What the First Year of My Son’s Life With CF Has Taught Me

Accepting my son’s cystic fibrosis diagnosis has been a year-long journey for our family. I learned there is more to motherhood with a chronically ill child than meets the eye.

| 7 min read
Carolanne Cimino
Carolanne Cimino
Carolanne kissing her newborn.

My son's cystic fibrosis diagnosis picked me up and dropped me off into an entirely different world. One moment I was pregnant, imagining the life I thought that my unborn baby would have. Just months later, I was nose deep researching gut-wrenching concepts like life expectancy, pancreatic insufficiency, and antibiotic-resistant infections, to name but a few. By no stretch of the imagination has the first year been an easy adjustment, but it has taught me that, together, we can get through anything. The evolution that has taken place in the first trip around the sun with Bellamy is something I feel privileged to share.
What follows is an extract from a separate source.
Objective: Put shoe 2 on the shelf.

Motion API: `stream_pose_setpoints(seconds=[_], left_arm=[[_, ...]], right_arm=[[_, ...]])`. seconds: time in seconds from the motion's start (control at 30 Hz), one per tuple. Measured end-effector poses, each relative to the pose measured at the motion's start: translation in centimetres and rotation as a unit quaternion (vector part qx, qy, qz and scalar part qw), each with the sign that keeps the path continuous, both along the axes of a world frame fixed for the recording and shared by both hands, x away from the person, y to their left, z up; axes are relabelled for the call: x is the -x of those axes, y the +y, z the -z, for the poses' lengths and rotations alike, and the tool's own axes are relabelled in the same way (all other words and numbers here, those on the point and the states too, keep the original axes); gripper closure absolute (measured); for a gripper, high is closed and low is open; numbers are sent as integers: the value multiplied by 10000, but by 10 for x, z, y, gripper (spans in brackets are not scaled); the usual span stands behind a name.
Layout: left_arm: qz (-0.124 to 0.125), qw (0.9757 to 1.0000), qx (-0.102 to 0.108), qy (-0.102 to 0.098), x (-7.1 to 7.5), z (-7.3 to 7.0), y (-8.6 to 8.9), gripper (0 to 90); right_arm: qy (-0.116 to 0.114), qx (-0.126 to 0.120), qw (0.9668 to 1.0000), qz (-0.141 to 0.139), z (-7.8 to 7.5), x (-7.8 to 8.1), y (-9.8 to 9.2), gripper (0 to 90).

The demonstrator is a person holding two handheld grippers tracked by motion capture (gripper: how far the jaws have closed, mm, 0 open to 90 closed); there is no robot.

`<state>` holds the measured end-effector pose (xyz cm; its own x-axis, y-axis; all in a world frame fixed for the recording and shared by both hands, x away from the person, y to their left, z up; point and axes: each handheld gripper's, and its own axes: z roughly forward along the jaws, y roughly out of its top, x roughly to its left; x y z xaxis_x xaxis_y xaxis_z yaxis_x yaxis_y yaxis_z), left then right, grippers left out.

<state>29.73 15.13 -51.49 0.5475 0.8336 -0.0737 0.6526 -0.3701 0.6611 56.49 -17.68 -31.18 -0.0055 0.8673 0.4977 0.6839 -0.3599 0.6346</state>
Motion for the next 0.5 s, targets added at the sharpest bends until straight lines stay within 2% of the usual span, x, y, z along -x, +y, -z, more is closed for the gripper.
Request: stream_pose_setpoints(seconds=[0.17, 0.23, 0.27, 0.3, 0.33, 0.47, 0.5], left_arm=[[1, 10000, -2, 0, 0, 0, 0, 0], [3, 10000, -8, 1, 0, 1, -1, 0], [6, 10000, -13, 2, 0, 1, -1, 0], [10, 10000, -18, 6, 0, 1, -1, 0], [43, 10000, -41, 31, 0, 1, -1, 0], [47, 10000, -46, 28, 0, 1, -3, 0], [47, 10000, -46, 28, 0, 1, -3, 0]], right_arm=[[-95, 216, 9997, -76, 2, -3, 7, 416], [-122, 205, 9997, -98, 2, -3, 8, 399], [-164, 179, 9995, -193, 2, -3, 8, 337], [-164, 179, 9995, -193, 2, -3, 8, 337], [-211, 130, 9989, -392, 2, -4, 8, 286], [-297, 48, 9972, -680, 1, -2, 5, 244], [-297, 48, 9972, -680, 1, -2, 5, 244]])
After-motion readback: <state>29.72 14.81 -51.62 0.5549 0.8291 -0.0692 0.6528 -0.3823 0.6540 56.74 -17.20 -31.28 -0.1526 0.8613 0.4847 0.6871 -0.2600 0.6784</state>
"All that matters is a healthy baby." Those words might as well be woven with venom. Those words have an indescribable sting when you do not have a "healthy one." Last November, my fiancé and I welcomed our second child into the world. It feels like yesterday that we brought him home. Just days after settling into our new routine as a family of four, I immediately knew something was wrong. Our pediatrician confirmed my suspicions. "Bellamy's newborn screening came back positive for cystic fibrosis, we have referred you to the CF clinic at Children's, and they will call you later this week." There was no immediate sweat test, but his father and I both carry the F508del CFTR gene. 

I was flooded with despair after that phone call, and I felt like things would never be okay again. At the time, I didn't know as much about CF, which absolutely contributed to my initial helplessness. Guilt washed over me in waves; how could I have done this to him? I put one foot in front of the other and was eager to meet his medical team and get exactly what he needed to thrive. At Bellamy's first clinic visit, his dad and I learned the basics of chest physiotherapy and were initiated into the world of specialty pharmacies and medications. Bloodwork, gag cultures, and frequent weight checks would become normal and necessary to monitor his condition. It felt massive to digest everything.
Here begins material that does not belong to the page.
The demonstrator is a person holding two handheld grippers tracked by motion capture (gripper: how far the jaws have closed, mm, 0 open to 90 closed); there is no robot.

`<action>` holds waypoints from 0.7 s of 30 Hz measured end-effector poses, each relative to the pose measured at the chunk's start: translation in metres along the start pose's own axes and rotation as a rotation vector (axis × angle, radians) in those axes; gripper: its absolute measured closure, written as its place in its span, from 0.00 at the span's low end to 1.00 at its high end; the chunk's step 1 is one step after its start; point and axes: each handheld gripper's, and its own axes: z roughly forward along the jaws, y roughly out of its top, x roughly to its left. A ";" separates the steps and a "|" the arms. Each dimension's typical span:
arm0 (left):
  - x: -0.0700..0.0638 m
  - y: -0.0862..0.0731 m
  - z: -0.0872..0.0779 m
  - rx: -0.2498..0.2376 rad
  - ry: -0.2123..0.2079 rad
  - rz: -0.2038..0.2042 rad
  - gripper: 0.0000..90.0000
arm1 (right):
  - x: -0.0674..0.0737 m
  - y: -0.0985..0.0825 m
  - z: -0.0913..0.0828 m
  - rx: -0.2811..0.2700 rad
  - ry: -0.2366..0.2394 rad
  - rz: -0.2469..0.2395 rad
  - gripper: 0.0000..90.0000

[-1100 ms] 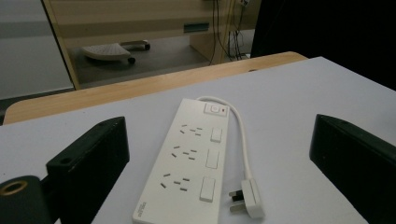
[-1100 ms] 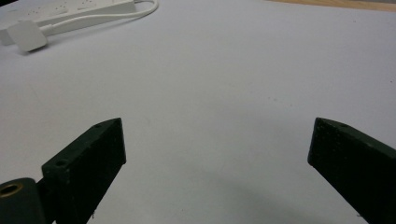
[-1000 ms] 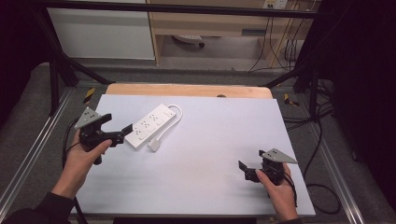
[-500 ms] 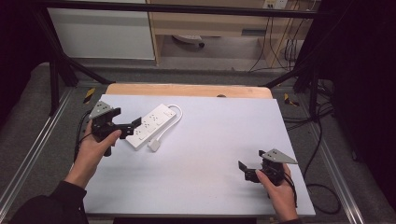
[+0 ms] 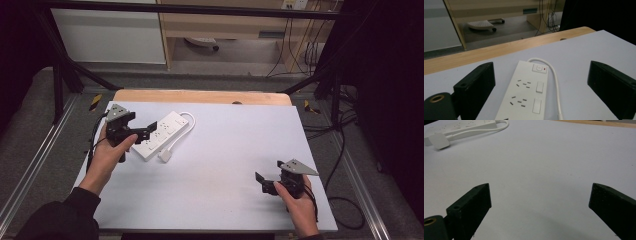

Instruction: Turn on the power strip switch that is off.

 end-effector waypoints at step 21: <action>0.002 -0.003 0.014 0.034 -0.006 0.020 0.12 | -0.001 0.000 0.000 -0.002 0.005 0.002 0.05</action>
Our clinic is extremely hopeful and optimistic when it comes to the outlook of this disease. During the first visit, it was comforting to be reassured by our team. "Bellamy will do everything your older son will do." They emphasized that they believe there will be a cure in his lifetime, and it is a very different world for CF children born today than for those born in the past. I loved hearing all those things, but nothing could really touch the level of fear and heartbreak I felt at that time.

Being afraid of something invisible became my normal in the months that followed. Bacteria that would otherwise be harmless to the average person thrive in the thick, sticky mucus in CF lungs. Gag swabs are done monthly for Bellamy to check to see what bacteria are growing. He has been lucky so far and has only grown staph asymptomatically. For more severe or symptomatic growths, if it cannot be eradicated with intense antibiotics, the patient can become colonized with those bacteria. This, I learned can result in exacerbations, lung damage, and a decline in lung function. The bacterial and viral risk analysis that I am constantly bombarded with is overwhelming, and was particularly so early on. Bacteria and viruses are everywhere. I still, to this day, must remind myself it's impossible to protect him from them all, and I struggle significantly managing the anxiety associated with this.
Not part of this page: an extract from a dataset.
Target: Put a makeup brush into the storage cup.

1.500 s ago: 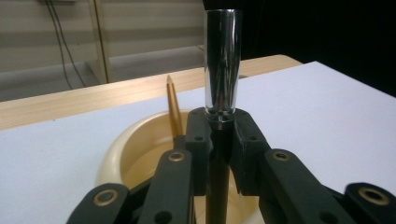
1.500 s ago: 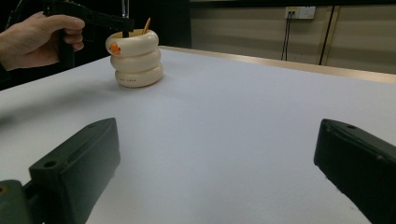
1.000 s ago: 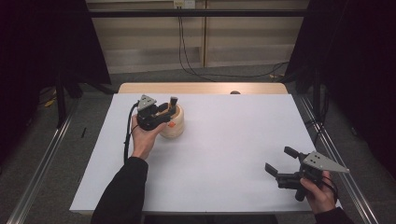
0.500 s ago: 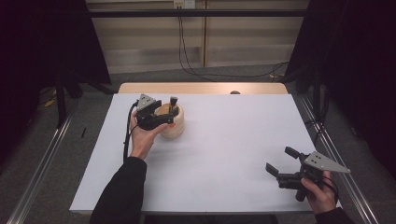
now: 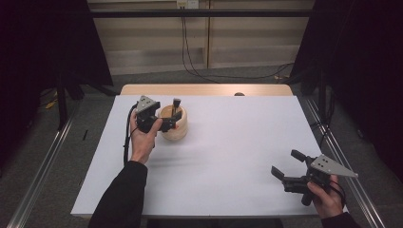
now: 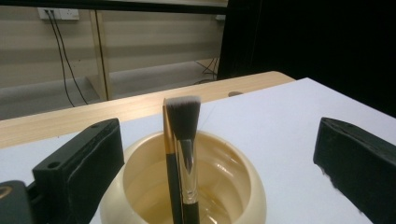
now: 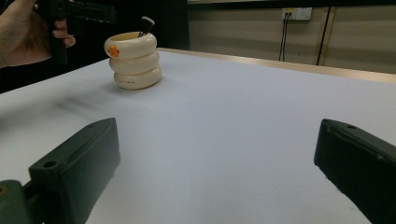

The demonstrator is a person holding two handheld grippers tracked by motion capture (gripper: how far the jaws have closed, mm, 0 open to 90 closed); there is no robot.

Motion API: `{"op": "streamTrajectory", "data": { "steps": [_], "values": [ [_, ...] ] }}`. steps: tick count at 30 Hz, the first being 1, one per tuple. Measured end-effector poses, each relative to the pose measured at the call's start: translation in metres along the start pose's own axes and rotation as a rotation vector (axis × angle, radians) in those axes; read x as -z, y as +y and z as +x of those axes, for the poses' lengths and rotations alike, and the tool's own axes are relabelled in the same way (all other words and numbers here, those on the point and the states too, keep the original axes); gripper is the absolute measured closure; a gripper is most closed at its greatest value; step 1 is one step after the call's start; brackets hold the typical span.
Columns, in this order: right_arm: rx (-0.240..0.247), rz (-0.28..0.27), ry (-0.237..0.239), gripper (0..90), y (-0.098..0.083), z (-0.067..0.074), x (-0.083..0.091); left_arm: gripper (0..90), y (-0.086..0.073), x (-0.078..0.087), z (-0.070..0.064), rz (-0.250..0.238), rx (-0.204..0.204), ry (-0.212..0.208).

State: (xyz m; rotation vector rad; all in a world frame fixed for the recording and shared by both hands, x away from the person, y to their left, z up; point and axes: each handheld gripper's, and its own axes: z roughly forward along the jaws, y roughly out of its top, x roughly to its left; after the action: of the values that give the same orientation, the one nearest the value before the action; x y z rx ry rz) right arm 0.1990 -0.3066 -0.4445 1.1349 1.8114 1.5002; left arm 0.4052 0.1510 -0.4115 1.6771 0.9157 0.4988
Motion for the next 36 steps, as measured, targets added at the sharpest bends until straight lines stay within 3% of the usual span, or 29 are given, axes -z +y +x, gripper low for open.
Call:
{"op": "streamTrajectory", "data": {
  "steps": [9,14,17,20,25,28,36],
  "values": [
    [-0.004,0.003,-0.007,0.0,0.000,0.001,0.000,0.9,0.003,0.014,-0.005,-0.035,-0.023,-0.012],
    [-0.006,0.004,-0.005,0.0,0.000,0.000,0.000,1.3,-0.001,0.021,-0.012,-0.072,-0.056,0.035],
    [-0.002,0.000,-0.009,0.0,0.000,0.000,0.000,1.6,-0.004,0.026,-0.014,-0.063,-0.060,0.038],
    [-0.001,0.001,-0.009,0.0,0.000,0.000,0.000,2.0,-0.005,0.033,-0.014,-0.075,-0.034,0.024],
    [0.000,-0.001,-0.017,0.0,0.000,0.000,-0.001,1.9,-0.010,0.047,-0.017,-0.075,-0.032,0.019],
    [-0.001,0.004,-0.016,0.0,0.000,0.000,-0.001,1.9,-0.011,0.056,-0.016,-0.085,0.004,0.016],
    [0.007,-0.001,-0.027,0.0,0.000,0.000,-0.001,2.2,-0.020,0.081,-0.020,-0.103,-0.035,0.030]
  ]
}}
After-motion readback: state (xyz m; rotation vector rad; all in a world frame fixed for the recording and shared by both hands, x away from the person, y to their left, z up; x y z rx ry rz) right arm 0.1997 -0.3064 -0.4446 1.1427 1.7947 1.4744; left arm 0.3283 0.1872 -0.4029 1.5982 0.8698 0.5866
In the beginning, I felt like I couldn't let him touch anything unless I cleaned or sanitized it. To the average person, this would sound insane, and I'd agree. I never thought much about my firstborn child encountering everyday bacteria. The fear I feel about what my CFer is exposed to will probably never entirely go away, but I know it will ease and become more manageable with time. 

Some high-risk activities will always be a "hard no." However, letting my son LIVE is equally important to me. There is a path to acceptance that I have slowly walked during my first year as a CF mom. I'm still not great at accepting that I can only do so much to protect Bellamy. There will come the point when what's best for him will not be the path that I feel is "safest." Bel is just starting to take his first steps, and his well-deserved time for exploration is coming, whether I am ready for it or not.

I have become exceptionally good at worrying about things I can't control. I haven't found a magical remedy for anxiety yet, but allowing myself the time and space to grieve and set boundaries helped me stay sane in such a vulnerable time.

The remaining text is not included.